Tech’s Best Feature: The Off SwitchBy Tiffany Shlain | June 28, 2013 | 0 comments
Our brains crave connection. But sometimes disconnecting from technology is the best way to reconnect with each other, and ourselves.
It’s Friday evening. The smells of rosemary chicken and freshly-baked challah fill the house. My daughters, three and nine, sigh as I gently detach the iPads from their laps. One by one, our screens are powered down. My husband, Ken, is usually the last holdout, in his office, madly scrambling to send out just one last email before the sun sets. Then he unplugs too. We light the candles, and sit down to a sumptuous meal.
I’m prepared. I’ve printed out the next day’s schedule, along with maps and phone numbers that live on my cell phone. Most people in our lives know they will not be able to text, tweet, email, Facebook, chat, or Skype with us for 24 hours. If they want to reach us, they call our landline. Or they come over.
And so it has gone, every week for three years. Our “tech Shabbat” lasts from sunset on Friday until sunset on Saturday.
I first became aware of the importance of disconnecting in 2008, when my father, Leonard Shlain, was diagnosed with brain cancer. Some days he would have only one good hour, and I didn’t want to be distracted when I was with him, so I’d turn off my cell phone.
Soon after, inspired by a National Day of Unplugging, Ken and I decided to institute something we had tried in fits and starts since we met: unplugging for one full day every week. What we call our “technology shabbats.”
Albert Einstein said that “time is relative to your state of motion.” With all this texting, tweeting, posting, and emailing, we’re making our minds move faster, which accelerates our perception of time. It seems there isn’t a day that goes by when I don’t end up thinking, “How did it get to be 5 p.m.?”

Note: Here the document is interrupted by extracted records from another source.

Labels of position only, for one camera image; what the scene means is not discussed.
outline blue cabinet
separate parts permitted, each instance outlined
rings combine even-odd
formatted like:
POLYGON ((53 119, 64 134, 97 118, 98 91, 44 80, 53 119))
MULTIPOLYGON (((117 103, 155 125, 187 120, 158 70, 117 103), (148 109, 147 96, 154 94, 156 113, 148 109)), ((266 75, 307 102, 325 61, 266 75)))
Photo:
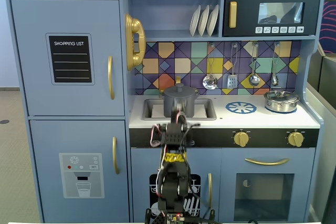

And what is the one day I want to feel extra long? Saturday. During our Tech Shabbats, time slows to a beautiful, preindustrial pace. We are able to engage in all those activities that seem to get pushed aside by the lure of the network. We’re Jewish but not orthodox. We drive our car, turn the lights on and answer our landline in emergencies, so ours is a modern interpretation of a very old idea of the Sabbath. Our Saturdays now feel like mini-vacations—slow living that we savor like fine wine. We garden with our kids, play board games, ride our bikes and cook and I write in my journal. I can have a thought without being able to immediately start implementing it. I feel more grounded and balanced. We try to be as unavailable as possible, except to each other and our children. I feel like a better mother, wife and person.
Every week, it’s like a valve of pressure releases from the daily bombardment of interesting facts, articles, and tidbits I consume daily as I travel on this info-rocket of discovery, procrastination, productivity and then, eventually overload.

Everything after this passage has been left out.